Only one stretch of the data should be retyped: the lines from the line containing "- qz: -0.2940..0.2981" through the line containing "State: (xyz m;". Keep pictures out of it.

-------------------------

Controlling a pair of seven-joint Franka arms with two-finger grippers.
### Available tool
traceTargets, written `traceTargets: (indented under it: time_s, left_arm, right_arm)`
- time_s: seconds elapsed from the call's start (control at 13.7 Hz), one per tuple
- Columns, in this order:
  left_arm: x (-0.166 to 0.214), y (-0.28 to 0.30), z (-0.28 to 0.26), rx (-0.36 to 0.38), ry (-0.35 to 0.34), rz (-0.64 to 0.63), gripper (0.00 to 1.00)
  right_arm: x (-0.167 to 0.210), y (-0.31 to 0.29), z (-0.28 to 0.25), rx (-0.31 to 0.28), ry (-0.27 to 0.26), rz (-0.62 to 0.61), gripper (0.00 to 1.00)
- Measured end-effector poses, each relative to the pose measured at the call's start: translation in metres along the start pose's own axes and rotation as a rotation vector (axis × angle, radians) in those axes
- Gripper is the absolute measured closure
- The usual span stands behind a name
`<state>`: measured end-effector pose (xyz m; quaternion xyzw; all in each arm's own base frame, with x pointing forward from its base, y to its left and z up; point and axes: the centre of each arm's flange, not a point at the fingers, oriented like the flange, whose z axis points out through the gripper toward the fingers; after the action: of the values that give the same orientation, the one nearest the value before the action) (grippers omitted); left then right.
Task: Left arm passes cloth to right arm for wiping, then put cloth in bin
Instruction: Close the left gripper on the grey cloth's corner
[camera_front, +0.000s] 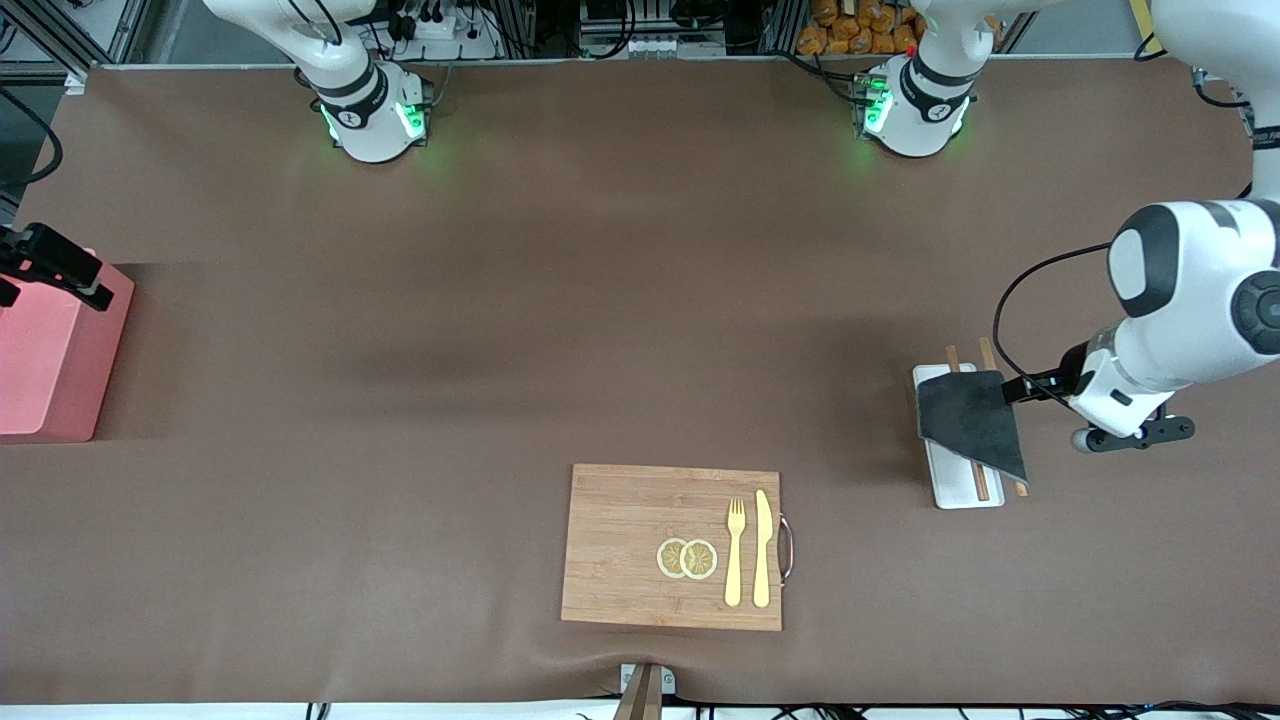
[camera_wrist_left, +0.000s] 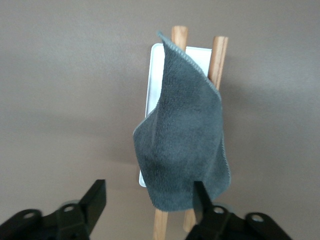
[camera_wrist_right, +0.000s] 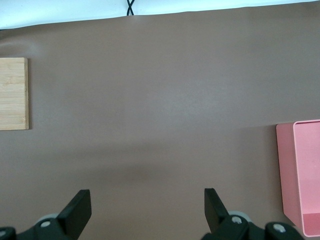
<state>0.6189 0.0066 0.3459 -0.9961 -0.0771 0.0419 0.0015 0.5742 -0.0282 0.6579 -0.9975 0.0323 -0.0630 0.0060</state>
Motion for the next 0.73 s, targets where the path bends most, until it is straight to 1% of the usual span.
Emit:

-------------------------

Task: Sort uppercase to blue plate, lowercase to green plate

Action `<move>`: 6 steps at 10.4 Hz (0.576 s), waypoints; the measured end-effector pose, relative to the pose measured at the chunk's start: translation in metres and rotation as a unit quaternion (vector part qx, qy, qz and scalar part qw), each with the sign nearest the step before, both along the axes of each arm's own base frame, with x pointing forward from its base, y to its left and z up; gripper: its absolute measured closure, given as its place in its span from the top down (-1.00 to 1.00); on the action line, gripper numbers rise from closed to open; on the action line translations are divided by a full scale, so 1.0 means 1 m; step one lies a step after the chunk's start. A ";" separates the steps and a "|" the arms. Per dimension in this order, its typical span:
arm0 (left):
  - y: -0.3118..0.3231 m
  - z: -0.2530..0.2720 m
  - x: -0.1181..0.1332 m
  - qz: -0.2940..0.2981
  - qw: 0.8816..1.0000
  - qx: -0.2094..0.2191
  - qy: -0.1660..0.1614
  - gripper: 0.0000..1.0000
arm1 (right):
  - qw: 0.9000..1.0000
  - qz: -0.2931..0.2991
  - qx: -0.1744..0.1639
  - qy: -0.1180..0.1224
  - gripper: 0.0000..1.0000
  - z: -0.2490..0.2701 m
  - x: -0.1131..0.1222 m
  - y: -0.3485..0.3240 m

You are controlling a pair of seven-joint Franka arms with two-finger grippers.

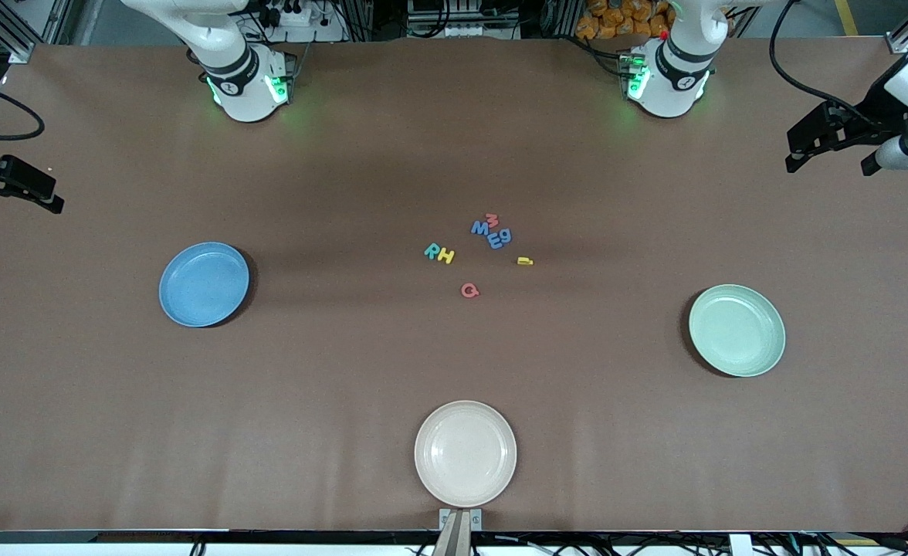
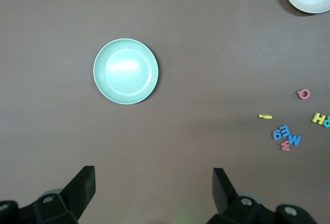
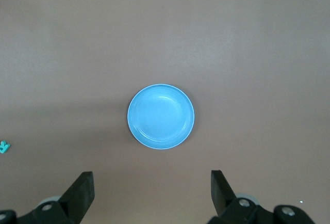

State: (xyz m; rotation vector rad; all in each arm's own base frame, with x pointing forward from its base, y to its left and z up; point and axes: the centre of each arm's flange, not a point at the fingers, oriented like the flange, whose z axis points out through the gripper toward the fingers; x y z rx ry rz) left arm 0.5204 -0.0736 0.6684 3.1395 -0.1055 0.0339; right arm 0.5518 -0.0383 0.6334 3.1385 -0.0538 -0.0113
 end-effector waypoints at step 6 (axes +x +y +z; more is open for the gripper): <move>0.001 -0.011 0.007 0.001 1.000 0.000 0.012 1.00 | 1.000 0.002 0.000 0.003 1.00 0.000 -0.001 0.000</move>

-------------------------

* Solution below *
  - qz: -0.2940..0.2981
  - qw: 0.8816..1.0000
  - qx: -0.2094..0.2191
  - qy: -0.1660..0.1614
  - gripper: 0.0000..1.0000
arm1 (right):
  - qw: 0.9000..1.0000
  - qz: -0.2931..0.2991
  - qx: -0.1744..0.1639
  - qy: -0.1180..0.1224
  - gripper: 0.0000..1.0000
  - z: -0.2490..0.2701 m
  - x: -0.1131..0.1222 m
  - y: -0.3485..0.3240 m

You are controlling a pair of seven-joint Franka arms with two-finger grippers.


State: (xyz m; rotation vector rad; all in each arm's own base frame, with x pointing forward from its base, y to its left and z up; point and axes: the centre of each arm's flange, not a point at the fingers, oriented like the flange, whose z axis points out through the gripper toward the fingers; x y z rx ry rz) left arm 0.5204 -0.0736 0.6684 3.1395 -0.1055 0.0339; right arm 0.5518 -0.0383 0.6334 3.1385 -0.0538 -0.0113

Response complete; there is no more output.